Entre liberté d’expression et pressions politiques

Certains responsables politiques locaux n’ont pas caché leur satisfaction à l’annonce de ces annulations. Sébastien Chenu, député Rassemblement national du Nord, a salué ce qu’il qualifie de « décision responsable » :

« Le Megarama a entendu l’inquiétude légitime des Denaisiens et refusé de contribuer à la promotion d’un modèle contraire aux valeurs de notre pays »,
— Sébastien Chenu, député RN

Le réalisateur, de son côté, dénonce des pressions idéologiques et une entrave à la liberté d’expression artistique. Il affirme que son documentaire ne fait pas de prosélytisme, mais cherche à « donner la parole à ceux que l’on entend peu, dans un climat de plus en plus polarisé ».


Un contexte tendu autour du lycée Averroès

Fondé en 2003, le lycée Averroès s’est rapidement imposé comme un établissement performant, affichant des taux de réussite au baccalauréat proches des 100 %. Sous contrat avec l’État depuis 2008, il reçoit des financements publics, en échange du respect des programmes et des valeurs de la République.

C’est justement sur ce point que s’est cristallisée la polémique. En décembre 2023, la préfecture du Nord a annoncé la fin de l’association, évoquant des « manquements aux obligations légales » et des « soupçons d’influence étrangère ». L’établissement a contesté cette rupture devant le tribunal administratif, dont la décision est attendue prochainement.

Dans ce climat déjà tendu, la sortie d’un documentaire sur le sujet n’a pas manqué de susciter de nouvelles réactions, souvent tranchées, dans les milieux politiques comme culturels.


Des salles entre prudence et malaise

Si certains exploitants invoquent le risque de troubles à l’ordre public pour justifier l’annulation des projections, d’autres, sollicités mais préférant l’anonymat, évoquent une pression diffuse, faite de courriels, de coups de téléphone, ou de craintes liées à l’image de leur cinéma.

« Ce n’est pas qu’on est contre le film. Mais on doit aussi penser à la sécurité de nos employés et à la sérénité de notre programmation. Le climat est tellement inflammable que tout peut être interprété politiquement »,
— Directeur d’un cinéma CGR, sous couvert d’anonymat

La direction du réseau CGR n’a pas souhaité répondre aux sollicitations. De son côté, la Fédération nationale des cinémas français (FNCF) s’est abstenue de tout commentaire, considérant qu’il s’agit « d’une décision propre à chaque exploitant ».
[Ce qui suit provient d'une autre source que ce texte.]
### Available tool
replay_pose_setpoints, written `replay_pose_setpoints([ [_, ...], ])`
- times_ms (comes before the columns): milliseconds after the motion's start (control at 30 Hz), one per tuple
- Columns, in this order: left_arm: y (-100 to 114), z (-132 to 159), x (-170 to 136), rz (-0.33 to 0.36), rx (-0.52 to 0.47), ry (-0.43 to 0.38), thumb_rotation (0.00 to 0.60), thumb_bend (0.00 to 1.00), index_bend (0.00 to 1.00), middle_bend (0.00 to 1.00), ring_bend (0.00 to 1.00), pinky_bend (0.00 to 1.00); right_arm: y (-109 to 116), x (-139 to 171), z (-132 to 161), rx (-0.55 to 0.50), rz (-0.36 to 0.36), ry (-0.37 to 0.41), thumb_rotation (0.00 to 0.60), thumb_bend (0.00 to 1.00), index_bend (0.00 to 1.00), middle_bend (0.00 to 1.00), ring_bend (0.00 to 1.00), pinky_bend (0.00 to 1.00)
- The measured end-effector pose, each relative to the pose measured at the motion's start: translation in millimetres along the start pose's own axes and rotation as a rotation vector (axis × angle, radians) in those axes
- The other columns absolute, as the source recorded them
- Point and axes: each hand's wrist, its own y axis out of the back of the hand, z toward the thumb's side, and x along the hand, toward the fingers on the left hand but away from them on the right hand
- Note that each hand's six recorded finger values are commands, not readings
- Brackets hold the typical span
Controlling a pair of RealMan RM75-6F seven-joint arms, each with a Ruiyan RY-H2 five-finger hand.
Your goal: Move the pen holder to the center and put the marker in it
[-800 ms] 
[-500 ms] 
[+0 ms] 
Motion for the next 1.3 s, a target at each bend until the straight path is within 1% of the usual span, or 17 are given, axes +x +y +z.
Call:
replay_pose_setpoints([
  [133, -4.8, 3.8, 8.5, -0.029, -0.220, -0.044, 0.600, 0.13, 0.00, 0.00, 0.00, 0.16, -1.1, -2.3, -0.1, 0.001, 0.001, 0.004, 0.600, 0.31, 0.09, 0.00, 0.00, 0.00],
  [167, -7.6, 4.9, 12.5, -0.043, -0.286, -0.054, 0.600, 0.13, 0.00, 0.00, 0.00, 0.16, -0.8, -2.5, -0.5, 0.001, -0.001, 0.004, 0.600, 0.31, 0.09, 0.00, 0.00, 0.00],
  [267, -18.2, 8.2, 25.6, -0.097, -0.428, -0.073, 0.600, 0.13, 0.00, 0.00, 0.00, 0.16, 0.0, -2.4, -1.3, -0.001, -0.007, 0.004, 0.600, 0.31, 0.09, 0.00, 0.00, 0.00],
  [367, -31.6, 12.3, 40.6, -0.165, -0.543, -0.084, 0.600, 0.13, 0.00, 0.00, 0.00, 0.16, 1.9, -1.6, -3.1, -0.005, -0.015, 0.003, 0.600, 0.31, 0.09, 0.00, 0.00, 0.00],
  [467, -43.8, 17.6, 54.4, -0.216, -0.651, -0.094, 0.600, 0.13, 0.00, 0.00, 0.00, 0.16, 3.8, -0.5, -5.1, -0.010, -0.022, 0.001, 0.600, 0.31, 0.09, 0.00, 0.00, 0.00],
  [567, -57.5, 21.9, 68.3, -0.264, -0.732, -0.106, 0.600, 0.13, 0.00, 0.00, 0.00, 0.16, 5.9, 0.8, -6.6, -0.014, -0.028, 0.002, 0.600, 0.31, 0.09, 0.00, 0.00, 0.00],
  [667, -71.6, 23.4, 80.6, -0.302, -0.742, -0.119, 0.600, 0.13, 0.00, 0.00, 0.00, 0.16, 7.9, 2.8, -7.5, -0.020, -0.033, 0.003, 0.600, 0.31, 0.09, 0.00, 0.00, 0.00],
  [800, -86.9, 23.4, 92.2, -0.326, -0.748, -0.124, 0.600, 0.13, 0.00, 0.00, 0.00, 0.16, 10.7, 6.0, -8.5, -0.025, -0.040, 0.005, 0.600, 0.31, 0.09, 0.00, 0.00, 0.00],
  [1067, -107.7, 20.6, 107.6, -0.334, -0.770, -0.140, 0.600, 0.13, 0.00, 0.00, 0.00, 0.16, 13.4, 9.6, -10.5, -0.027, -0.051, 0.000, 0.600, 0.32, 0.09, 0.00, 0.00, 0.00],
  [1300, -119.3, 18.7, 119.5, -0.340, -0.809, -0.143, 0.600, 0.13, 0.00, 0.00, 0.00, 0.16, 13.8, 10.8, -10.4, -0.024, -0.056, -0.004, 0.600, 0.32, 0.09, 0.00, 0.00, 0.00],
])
Une diffusion désormais sous surveillance

Malgré les obstacles, le réalisateur affirme vouloir poursuivre la tournée du film, qui a déjà suscité de nombreux débats lors des projections qui ont pu avoir lieu. Des séances sont prévues dans d’autres villes, et certains distributeurs se disent prêts à accueillir le documentaire dans les semaines à venir.

Mais cette affaire interroge, plus largement, sur la capacité du monde culturel à traiter de sujets sensibles dans un climat de plus en plus tendu, où la moindre initiative peut se retrouver au cœur d’une polémique nationale.

Pour Hisham Salem, la situation révèle un paradoxe inquiétant :

« Ce film ne fait que donner à voir une réalité, sans filtre ni provocation. Ce n’est pas un film militant. Mais dès qu’on parle d’un sujet comme le lycée Averroès, tout devient inflammable. »

Alors que la projection à Denain aura bien lieu sous l’œil attentif des forces de l’ordre, d’autres cinémas pourraient reconsidérer leur position, à mesure que le film suscite l’intérêt du public et des médias. Mais les lignes de fracture semblent désormais bien installées, entre liberté artistique et prudence sécuritaire.